-- What you should do --
Reproduce the data below exactly. Skip the pictures.

-- Information provided --

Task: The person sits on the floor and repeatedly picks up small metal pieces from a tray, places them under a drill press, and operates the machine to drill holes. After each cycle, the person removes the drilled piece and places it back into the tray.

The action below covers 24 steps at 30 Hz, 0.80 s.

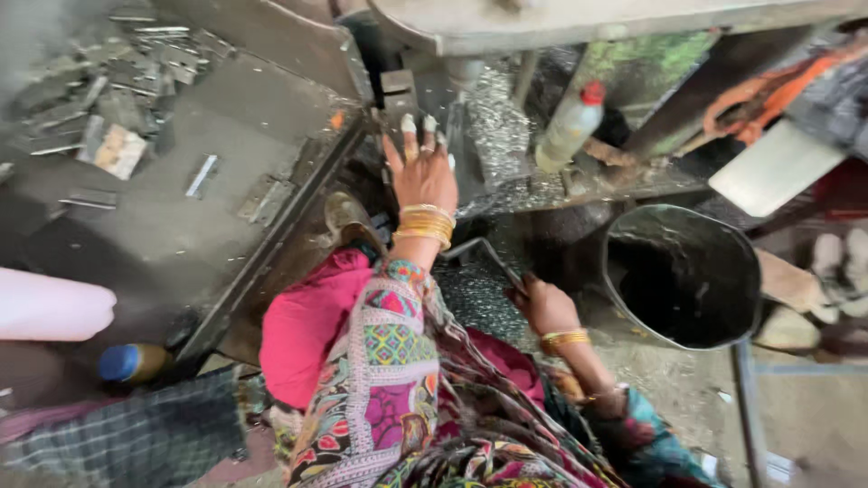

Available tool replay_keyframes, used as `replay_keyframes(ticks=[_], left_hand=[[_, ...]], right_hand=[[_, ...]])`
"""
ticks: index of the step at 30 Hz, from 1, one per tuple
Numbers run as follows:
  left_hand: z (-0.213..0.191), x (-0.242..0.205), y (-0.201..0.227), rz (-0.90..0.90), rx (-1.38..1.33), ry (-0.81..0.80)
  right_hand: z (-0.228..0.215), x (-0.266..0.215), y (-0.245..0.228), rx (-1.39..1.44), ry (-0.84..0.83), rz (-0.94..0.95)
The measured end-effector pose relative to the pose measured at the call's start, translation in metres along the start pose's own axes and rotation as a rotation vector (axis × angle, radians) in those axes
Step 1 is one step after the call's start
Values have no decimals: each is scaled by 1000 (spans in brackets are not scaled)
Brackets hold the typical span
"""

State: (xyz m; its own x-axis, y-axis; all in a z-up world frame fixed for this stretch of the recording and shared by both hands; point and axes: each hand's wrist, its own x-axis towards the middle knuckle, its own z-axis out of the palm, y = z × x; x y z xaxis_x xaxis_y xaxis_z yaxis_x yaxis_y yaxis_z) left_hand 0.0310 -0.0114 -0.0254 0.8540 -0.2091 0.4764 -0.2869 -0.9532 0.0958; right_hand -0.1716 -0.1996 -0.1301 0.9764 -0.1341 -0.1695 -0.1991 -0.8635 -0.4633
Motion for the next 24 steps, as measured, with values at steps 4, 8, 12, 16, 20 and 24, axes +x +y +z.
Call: replay_keyframes(ticks=[4, 8, 12, 16, 20, 24], left_hand=[[-2, -1, 4, 3, -34, -58], [1, 14, 14, -62, 62, -311], [2, 20, 19, -46, 65, -131], [8, 12, 5, -45, -73, -96], [-5, 12, -40, -122, -256, 62], [-33, -20, -142, -348, 15, -83]], right_hand=[[-21, 0, 3, -47, -10, -50], [-30, 5, 4, -127, -30, -35], [3, -4, 8, -24, -49, 27], [20, -13, 15, -3, 44, -63], [-33, -19, -15, -123, 26, -43], [-96, -43, -62, -141, 362, -175]])
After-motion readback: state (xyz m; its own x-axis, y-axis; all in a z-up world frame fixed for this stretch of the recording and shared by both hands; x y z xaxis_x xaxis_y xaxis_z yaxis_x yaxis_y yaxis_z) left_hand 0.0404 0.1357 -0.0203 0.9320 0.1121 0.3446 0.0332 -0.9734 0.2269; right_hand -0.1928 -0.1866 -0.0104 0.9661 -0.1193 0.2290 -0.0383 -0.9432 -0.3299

-- Result below --
Task: The person sits on the floor and repeatedly picks up small metal pieces from a tray, places them under a drill press, and operates the machine to drill holes. After each cycle, the person removes the drilled piece and places it back into the tray.

The action below covers 24 steps at 30 Hz, 0.80 s.


Available tool replay_keyframes, used as `replay_keyframes(ticks=[_], left_hand=[[_, ...]], right_hand=[[_, ...]])`
"""
ticks: index of the step at 30 Hz, from 1, one per tuple
Numbers run as follows:
  left_hand: z (-0.213..0.191), x (-0.242..0.205), y (-0.201..0.227), rz (-0.90..0.90), rx (-1.38..1.33), ry (-0.81..0.80)
  right_hand: z (-0.228..0.215), x (-0.266..0.215), y (-0.245..0.228), rx (-1.39..1.44), ry (-0.84..0.83), rz (-0.94..0.95)
The measured end-effector pose relative to the pose measured at the call's start, translation in metres along the start pose's own axes and rotation as a rotation vector (axis × angle, radians) in those axes
Step 1 is one step after the call's start
Values have no decimals: each is scaled by 1000 (spans in brackets are not scaled)
Brackets hold the typical span
"""

State: (xyz m; its own x-axis, y-axis; all in a z-up world frame fixed for this stretch of the recording and shared by both hands; point and axes: each hand's wrist, its own x-axis towards the middle knuckle, its own z-axis out of the palm, y = z × x; x y z xaxis_x xaxis_y xaxis_z yaxis_x yaxis_y yaxis_z) left_hand 0.0310 -0.0114 -0.0254 0.8540 -0.2091 0.4764 -0.2869 -0.9532 0.0958; right_hand -0.1716 -0.1996 -0.1301 0.9764 -0.1341 -0.1695 -0.1991 -0.8635 -0.4633
Motion for the next 24 steps, as measured, with values at steps 4, 8, 12, 16, 20 and 24, axes +x +y +z.
Call: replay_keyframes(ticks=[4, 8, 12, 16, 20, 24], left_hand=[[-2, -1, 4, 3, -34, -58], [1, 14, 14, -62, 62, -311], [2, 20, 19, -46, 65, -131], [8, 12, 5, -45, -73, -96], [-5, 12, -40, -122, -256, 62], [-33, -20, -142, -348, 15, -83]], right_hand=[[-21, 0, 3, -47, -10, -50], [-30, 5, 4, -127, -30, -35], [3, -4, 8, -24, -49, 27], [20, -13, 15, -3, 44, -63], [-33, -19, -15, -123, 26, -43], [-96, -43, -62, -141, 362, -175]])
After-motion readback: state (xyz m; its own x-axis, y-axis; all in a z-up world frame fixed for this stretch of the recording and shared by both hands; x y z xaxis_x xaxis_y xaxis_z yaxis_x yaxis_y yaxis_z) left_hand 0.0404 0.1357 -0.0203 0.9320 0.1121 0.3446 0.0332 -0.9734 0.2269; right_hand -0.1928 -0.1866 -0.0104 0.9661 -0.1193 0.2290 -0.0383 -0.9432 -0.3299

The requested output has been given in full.